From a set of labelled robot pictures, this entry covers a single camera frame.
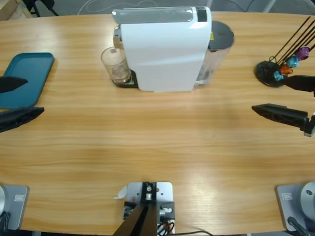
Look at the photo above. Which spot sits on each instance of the clear water tank dark lid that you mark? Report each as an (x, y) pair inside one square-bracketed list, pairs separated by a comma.
[(220, 34)]

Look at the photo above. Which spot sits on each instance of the purple coffee capsule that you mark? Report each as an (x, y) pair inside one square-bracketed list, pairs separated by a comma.
[(302, 52)]

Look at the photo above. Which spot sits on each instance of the teal plastic tray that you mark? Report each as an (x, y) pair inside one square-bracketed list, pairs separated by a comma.
[(27, 66)]

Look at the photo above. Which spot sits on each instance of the black capsule holder with rods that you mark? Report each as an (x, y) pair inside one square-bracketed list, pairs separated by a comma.
[(264, 71)]

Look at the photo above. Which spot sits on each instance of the clear drinking glass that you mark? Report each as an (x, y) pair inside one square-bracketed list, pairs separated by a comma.
[(114, 64)]

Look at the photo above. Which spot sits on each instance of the teal coffee capsule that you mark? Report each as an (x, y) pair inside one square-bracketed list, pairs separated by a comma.
[(292, 61)]

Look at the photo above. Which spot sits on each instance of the white block with dark post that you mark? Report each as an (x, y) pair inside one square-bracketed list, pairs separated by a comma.
[(163, 191)]

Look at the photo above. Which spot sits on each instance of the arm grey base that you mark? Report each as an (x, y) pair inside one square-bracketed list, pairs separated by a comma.
[(288, 206), (17, 209)]

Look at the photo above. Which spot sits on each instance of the wooden crate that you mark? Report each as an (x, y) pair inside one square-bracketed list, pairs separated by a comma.
[(9, 9)]

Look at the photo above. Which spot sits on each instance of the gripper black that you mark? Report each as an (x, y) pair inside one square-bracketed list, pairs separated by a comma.
[(310, 125)]

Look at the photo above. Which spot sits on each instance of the blue coffee capsule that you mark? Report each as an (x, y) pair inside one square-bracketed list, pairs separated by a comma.
[(278, 75)]

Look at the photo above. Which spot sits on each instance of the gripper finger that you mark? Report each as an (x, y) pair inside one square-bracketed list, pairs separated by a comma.
[(17, 118), (11, 83)]

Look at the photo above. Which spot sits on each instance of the white capsule coffee machine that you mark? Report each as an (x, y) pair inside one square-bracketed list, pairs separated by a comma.
[(162, 54)]

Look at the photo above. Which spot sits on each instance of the orange coffee capsule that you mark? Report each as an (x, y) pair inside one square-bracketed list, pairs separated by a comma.
[(285, 69)]

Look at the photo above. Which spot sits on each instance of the white metal leg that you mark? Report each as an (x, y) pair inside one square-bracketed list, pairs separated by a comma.
[(269, 5)]

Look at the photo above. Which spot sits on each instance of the white tape tag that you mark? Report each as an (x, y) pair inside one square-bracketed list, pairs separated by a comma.
[(121, 193)]

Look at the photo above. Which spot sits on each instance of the black metal stand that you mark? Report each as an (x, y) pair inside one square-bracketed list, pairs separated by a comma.
[(34, 7)]

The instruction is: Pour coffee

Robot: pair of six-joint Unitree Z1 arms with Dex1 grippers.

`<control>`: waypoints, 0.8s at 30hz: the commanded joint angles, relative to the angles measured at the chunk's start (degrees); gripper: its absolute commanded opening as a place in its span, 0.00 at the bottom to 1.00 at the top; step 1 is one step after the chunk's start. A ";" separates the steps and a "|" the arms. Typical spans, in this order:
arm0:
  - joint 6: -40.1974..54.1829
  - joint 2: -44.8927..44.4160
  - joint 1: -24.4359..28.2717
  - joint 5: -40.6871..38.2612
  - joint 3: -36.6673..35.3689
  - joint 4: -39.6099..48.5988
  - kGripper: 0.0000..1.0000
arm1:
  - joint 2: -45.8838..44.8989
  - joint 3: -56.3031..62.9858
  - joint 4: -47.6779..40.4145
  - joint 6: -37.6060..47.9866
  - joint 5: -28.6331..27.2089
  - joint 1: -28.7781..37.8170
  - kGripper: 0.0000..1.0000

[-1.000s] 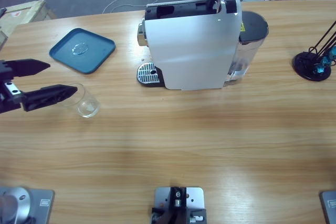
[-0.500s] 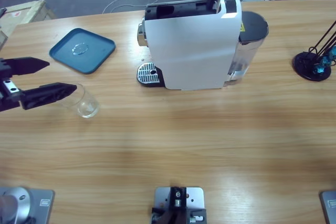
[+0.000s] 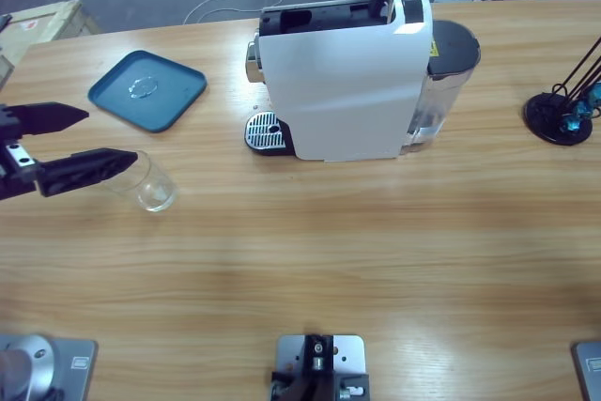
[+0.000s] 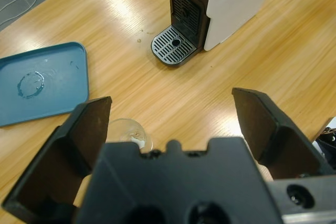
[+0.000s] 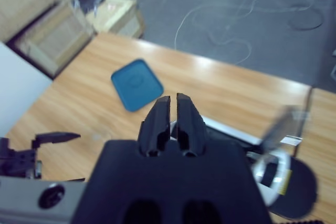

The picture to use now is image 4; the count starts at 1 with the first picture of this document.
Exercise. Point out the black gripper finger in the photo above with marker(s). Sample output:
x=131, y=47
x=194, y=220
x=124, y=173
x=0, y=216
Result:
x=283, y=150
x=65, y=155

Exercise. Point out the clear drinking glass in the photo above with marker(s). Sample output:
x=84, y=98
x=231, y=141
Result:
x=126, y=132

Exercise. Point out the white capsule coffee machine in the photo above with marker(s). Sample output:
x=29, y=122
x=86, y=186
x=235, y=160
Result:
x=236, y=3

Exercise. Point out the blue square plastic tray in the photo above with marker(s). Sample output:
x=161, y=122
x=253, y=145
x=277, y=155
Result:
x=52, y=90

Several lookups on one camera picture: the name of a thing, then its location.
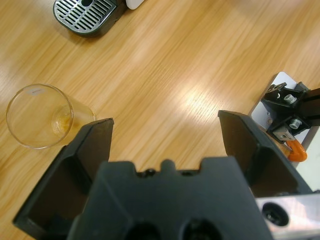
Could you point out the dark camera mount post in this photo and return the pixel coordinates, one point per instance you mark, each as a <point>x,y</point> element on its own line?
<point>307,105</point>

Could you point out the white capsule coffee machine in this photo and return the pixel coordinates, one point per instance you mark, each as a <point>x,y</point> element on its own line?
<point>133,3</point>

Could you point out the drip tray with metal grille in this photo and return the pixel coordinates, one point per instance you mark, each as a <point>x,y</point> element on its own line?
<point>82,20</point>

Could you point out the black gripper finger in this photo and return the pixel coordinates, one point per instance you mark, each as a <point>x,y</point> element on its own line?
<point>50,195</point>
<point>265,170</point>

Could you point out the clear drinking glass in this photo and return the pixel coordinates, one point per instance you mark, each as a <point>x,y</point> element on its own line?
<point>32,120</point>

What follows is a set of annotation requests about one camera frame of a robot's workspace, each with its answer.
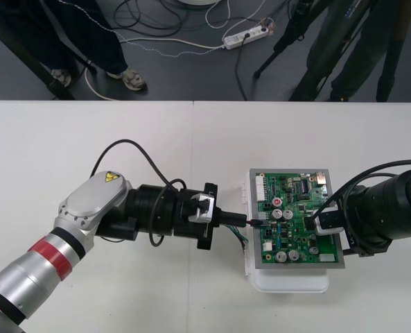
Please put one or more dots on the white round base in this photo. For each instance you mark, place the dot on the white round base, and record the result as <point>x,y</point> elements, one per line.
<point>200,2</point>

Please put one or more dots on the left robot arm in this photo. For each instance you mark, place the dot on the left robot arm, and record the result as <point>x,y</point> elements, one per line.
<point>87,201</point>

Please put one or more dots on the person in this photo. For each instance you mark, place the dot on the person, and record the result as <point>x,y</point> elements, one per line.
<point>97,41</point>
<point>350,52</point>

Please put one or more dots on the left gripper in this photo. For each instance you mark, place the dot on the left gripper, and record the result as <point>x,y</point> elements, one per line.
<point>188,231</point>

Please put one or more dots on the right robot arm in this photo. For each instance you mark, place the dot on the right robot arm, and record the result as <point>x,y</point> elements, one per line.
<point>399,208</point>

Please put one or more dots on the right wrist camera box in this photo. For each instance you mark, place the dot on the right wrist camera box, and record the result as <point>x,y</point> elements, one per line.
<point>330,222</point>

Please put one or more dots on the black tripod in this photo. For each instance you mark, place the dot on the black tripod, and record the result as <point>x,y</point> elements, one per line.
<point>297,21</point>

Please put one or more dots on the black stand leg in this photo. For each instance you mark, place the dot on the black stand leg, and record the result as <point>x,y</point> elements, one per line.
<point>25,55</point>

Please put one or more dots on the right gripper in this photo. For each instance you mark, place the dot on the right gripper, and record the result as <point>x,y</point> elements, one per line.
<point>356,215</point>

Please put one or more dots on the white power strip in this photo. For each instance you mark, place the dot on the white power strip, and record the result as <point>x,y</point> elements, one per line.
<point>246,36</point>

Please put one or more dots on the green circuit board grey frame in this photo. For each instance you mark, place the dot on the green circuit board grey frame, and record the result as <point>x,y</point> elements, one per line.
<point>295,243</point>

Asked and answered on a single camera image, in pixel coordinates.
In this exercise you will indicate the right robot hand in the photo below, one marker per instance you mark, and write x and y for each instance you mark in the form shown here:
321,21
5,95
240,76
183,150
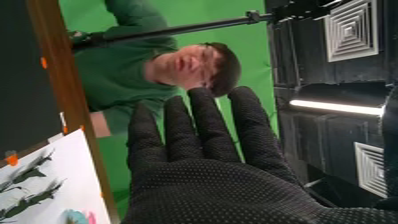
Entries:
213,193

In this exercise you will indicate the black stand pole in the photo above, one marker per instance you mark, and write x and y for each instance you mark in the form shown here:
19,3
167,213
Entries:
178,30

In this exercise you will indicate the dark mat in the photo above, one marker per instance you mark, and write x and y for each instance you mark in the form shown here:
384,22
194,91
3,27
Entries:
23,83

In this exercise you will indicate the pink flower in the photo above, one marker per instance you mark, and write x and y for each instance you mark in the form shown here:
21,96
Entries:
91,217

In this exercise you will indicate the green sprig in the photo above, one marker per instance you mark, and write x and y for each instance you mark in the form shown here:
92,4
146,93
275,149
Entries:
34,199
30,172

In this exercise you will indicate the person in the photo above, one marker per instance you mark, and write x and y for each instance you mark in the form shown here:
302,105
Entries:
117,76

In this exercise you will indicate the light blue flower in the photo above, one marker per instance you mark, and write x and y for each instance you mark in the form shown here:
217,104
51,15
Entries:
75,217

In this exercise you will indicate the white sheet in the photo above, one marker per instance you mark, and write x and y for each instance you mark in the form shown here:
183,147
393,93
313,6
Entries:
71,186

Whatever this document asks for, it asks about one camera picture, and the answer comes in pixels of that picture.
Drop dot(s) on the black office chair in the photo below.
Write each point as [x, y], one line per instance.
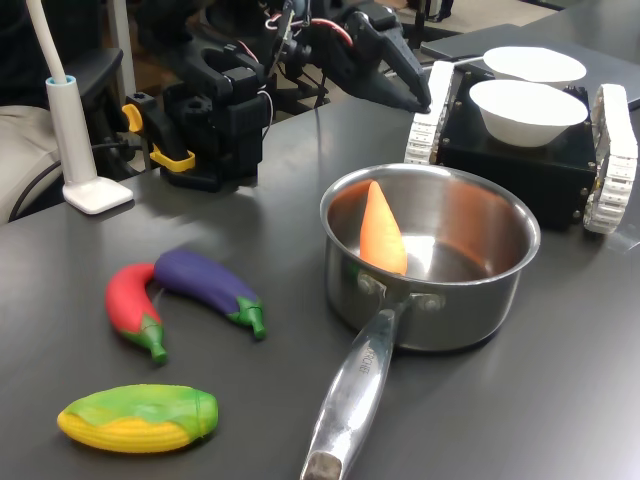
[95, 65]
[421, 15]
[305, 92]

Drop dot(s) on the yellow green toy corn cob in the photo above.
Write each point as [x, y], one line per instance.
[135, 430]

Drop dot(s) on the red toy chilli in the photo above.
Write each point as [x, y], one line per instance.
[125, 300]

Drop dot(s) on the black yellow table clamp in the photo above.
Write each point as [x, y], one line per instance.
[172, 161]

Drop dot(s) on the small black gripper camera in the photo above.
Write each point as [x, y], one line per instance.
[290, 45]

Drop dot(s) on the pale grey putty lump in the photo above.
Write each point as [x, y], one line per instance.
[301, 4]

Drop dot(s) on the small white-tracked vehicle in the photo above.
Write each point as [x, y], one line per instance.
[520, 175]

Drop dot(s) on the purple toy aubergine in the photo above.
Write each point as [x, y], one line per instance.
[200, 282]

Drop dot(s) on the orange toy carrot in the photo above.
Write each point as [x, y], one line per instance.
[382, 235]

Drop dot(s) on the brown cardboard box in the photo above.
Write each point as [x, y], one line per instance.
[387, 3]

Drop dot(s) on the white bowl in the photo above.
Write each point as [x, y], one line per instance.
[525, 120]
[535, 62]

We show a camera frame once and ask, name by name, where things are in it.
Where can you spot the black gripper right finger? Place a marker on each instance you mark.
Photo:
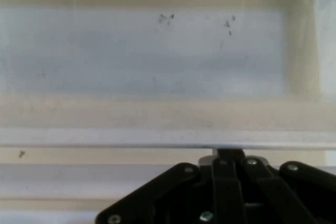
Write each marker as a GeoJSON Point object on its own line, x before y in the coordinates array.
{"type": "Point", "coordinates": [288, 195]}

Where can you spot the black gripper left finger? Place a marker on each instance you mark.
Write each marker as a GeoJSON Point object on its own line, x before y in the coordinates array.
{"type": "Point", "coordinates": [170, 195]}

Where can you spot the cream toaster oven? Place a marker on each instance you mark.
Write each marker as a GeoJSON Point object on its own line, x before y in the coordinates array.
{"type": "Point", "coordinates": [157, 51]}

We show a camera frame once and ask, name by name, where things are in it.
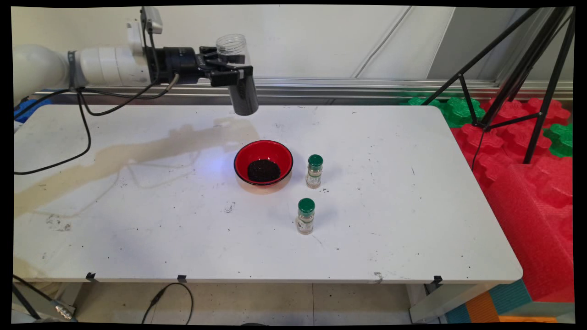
_ _ _ _ _ _ _
• _TASK ITEM_
Every line in the listing that holds the string "return" should be copied out.

• _EXERCISE OUTPUT_
Could you point out the dark camera mount post in this photo and return the pixel coordinates, one point per instance you mark, each as a <point>x,y</point> element on its own line?
Could you point out the white capsule coffee machine in this photo and return the pixel coordinates, one point per instance you mark, each as a <point>x,y</point> element on its own line?
Could you point out the drip tray with metal grille in this photo and return the pixel coordinates, one point per instance you mark, each as a <point>x,y</point> element on its own line?
Could you point out the black gripper finger in this photo and return the pixel coordinates, one point per instance you mark, each as a <point>x,y</point> element on its own line?
Could you point out the clear drinking glass in this photo and return the pixel coordinates, one point per instance you mark, each as a <point>x,y</point> element on its own line?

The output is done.